Algo ocurrirá, pensó. Sólo es preciso aguardar. Pero aguardó y nada ocurrió, aparte de aumentar su sensación de extrañeza. Notó latidos en la frente, un zumbido en sus oídos. Después experimentó la fuerte impresión de hallarse en el Laberinto, como si ocupara un lugar en el centro exacto del mundo, en el núcleo del gigantesco orbe. Pero una fuerza irresistible estaba alejándole de aquel lugar. De improviso su alma le abandonó velozmente igual que si fuera una enorme capa de luz; y su alma ascendió por los numerosos estratos del Laberinto hasta salir a la superficie y continuó volando hasta abarcar la inmensidad de Majipur, incluso las distantes costas de Zimroel y el continente ennegrecido por el sol, Suvrael, y las ignotas extensiones del Gran Océano en la otra cara del planeta. Envolvió el mundo como un velo reluciente.

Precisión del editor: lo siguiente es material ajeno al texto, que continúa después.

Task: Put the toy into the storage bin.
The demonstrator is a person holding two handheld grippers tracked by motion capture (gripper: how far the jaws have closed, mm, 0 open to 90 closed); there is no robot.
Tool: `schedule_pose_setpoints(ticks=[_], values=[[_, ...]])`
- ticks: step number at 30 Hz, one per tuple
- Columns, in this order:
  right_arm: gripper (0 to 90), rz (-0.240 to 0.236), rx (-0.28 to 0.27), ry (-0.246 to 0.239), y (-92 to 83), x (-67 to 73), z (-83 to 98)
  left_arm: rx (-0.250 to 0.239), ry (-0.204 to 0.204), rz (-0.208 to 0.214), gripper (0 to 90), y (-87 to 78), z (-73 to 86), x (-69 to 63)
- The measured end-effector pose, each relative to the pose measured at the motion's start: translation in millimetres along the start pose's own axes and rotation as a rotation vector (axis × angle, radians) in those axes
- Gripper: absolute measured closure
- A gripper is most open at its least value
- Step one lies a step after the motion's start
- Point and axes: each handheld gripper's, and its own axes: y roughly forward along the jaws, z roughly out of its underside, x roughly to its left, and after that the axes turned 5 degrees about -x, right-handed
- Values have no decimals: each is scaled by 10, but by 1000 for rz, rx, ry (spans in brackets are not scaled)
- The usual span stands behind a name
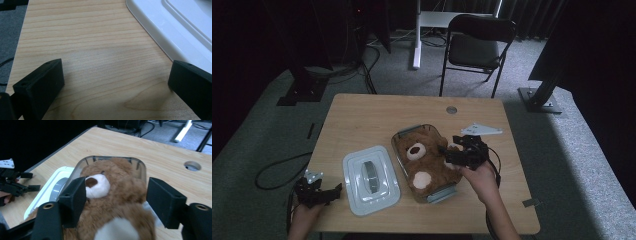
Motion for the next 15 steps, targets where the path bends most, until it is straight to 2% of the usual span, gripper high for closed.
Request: schedule_pose_setpoints(ticks=[4,12,15], values=[[342,11,-15,8,-138,-63,85,2,2,0,11,-1,0,1],[386,23,-2,23,-340,-191,298,2,2,0,10,-1,0,1],[446,35,0,19,-404,-229,350,2,2,0,10,-1,0,1]])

En ese instante de aturdimiento Valentine pensó que él y el planeta eran un todo, que él encarnaba a los veinte mil millones de habitantes de Majipur; humanos, yorts, metamorfos y demás se movían en su interior cual corpúsculos sanguíneos. Él estaba en todas partes al mismo tiempo: era todo el pesar del mundo, y toda la alegría, y todos los anhelos, y todas las necesidades. Él era todo. Era un universo hirviente de contradicciones y conflictos. Captaba el calor del desierto y la lluvia cálida de los trópicos y el frío de las altas cumbres. Reía, lloraba, moría, hacía el amor, comía, bebía, bailaba, luchaba, cabalgaba frenéticamente por montañas desconocidas, trabajaba duramente en los campos y abría una senda en la densa jungla repleta de lianas enmarañadas. En los océanos de su alma inmensos dragones marinos brincaban sobre el agua, emitían rugidos monstruosos y se zambullían de nuevo, en busca de profundidades inconcebibles. Caras sin ojos flotaban ante él, ceñudas, maliciosas. Manos reducidas a huesos se agitaban en el aire. Diversos coros entonaban himnos discordes. Totalmente de improviso, de improviso, de improviso, una terrible simultaneidad lunática.
Valentine se hallaba de pie, silencioso, aturdido, perdido mientras el salón remolineaba alocadamente.
—Proponed el brindis, excelencia. —Al parecer Deliamber estaba pronunciando esa frase una y otra vez—. Primero por el Pontífice, luego por sus asistentes y después…
Contrólate, pensó Valentine. Eres la Corona de Majipur.
Con un esfuerzo desesperado se liberó de su grotesca alucinación.
—El brindis por el Pontífice, excelencia…
—Sí, sí, lo sé.
Las imágenes fantasmales continuaban acosándole. Dedos espectrales y descarnados tocaban su cuerpo. Pugnó por librarse de ellos. Contrólate, contrólate.